= Functional load =

Notion in linguistics

In linguistics and especially phonology, functional load, or phonemic load, is the collection of words that contain a certain pronunciation feature (a phoneme) that makes distinctions between other words. Phonemes with a high functional load distinguish a large number of words from other words, and phonemes with a low functional load distinguish relatively fewer words from other words. The omission or mishearing of features with a high functional load thus leads to more confusion than features with a low functional load.

==Overview==
The term "functional load" goes back to the days of the Prague School; references to it can be found in the work of Vilém Mathesius in 1929. Its most vocal advocate was André Martinet, a historical linguist who claimed it was a factor in the likelihood of a phonological merger.

The first suggested measurement for functional load was the number of minimal pairs, but that does not take into account word frequency and is difficult to generalize beyond binary phonemic oppositions. Charles Hockett proposed an information theoretic definition in 1955, which has since been generalized. Now, with a large text corpus, one can compute the functional load of any phonological contrast including distinctive features, suprasegmentals, and distinctions between groups of phonemes. For instance, the functional load of tones in Mandarin Chinese is as high as that of vowels: the information lost when all tones sound alike is as much as that lost when all vowels sound alike.

Martinet predicted that perceptually similar pairs of phonemes with low functional load would merge. This has not been proved empirically; indeed, all empirical tests have come out against it; for example, //n// merged with //l// in Cantonese in word-initial position in the late 20th century although of all the consonants in binary opposition to //n//, only the //n/-/m// opposition had a higher functional load than the //n/-/l// opposition.

==Examples==
===English===

English vowels, for example, have a very high functional load. There are innumerable sets of words distinguished just by their vowels, such as pin, pen, pan, pun, pain, pine. Voicing is similar, as can be seen in pat - bad, few - view. Speakers who do not control these differences make it very difficult for others to understand them.

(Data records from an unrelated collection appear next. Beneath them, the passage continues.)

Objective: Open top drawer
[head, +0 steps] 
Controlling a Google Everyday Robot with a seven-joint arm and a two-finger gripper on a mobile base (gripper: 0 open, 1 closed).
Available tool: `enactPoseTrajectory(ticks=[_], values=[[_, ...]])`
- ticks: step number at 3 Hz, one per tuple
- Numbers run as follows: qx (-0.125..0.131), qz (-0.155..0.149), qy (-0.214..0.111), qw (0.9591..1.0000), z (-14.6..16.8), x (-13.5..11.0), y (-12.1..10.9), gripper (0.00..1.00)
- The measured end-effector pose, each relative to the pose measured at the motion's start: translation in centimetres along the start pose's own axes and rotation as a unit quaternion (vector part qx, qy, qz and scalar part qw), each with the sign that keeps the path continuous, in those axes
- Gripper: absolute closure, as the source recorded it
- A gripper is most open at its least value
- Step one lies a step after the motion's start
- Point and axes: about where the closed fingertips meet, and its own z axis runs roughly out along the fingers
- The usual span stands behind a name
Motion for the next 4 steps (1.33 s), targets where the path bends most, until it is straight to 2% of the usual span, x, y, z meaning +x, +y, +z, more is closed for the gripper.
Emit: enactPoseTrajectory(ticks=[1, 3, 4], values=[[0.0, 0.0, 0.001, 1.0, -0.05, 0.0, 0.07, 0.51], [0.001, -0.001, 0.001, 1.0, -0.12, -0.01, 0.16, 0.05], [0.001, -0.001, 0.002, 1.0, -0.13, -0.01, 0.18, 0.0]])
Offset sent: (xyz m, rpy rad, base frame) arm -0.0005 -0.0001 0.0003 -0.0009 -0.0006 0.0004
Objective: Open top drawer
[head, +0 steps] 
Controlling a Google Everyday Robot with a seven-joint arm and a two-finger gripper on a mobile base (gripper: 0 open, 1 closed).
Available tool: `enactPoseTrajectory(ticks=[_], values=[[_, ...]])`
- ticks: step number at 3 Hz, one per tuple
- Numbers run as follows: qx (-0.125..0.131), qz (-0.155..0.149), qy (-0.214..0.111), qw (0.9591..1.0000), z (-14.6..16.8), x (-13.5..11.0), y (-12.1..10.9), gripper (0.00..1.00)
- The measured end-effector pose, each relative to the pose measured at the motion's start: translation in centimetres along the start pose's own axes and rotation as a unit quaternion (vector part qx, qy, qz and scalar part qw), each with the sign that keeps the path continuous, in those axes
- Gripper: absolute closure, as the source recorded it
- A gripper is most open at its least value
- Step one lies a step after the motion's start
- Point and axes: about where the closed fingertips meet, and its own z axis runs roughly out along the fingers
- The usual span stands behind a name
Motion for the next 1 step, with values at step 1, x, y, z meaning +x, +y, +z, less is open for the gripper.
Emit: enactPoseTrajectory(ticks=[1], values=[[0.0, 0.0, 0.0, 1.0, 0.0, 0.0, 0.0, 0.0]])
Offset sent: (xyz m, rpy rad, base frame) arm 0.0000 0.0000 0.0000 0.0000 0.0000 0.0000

However, although voicing is generally important in English, the voicing difference between the two fricatives written ⟨th⟩, //θ, ð//, has a very low functional load: it is difficult to find meaningful distinctions dependent solely on this difference. One of the few examples is thigh vs. thy although the two can be distinguished from context alone. Similar is the difference of //dʒ// (written ⟨j⟩, ⟨ge⟩, etc.) versus //ʒ// (resulting from //z + j//, or the ⟨j⟩, ⟨ge⟩, etc. in some recent French loanwords), as in virgin vs. version. The difference between the two ⟨ng⟩ sounds, /[ŋ, ŋɡ]/, found in singer and finger, is so unimportant that it makes no practical difference if one confuses them, and some dialects pronounce the sounds the same in both words. The functional load is nearly zero, which is unsurprising since the phoneme //ŋ// originated as a [[Phonological history of English consonant clusters#NG-coalescence|coalescence of /[ŋɡ]/]] when it was word- or morpheme-final.

An ongoing example would be the merger of the AIR and EAR vowels in New Zealand English. The phonetic similarity between words like here and hare does not seem to hamper oral communication greatly if context is provided. Therefore, those vowels have low functional load in New Zealand English despite their high frequency of occurrences in that dialect. The distinction is fully maintained in nearby Australian English, where many find comedy and confusion in mergers such as sheep-sharing vs. sheep-shearing.

===Mandarin===
The functional load of tone in Mandarin Chinese is approximately equal to the functional load of vowels. The loss of information when all tones sound alike in Mandarin is approximately equal to that when all vowels sound alike.

By contrast, in many Bantu languages, the tones have a low functional load, and in Swahili, tones have disappeared altogether.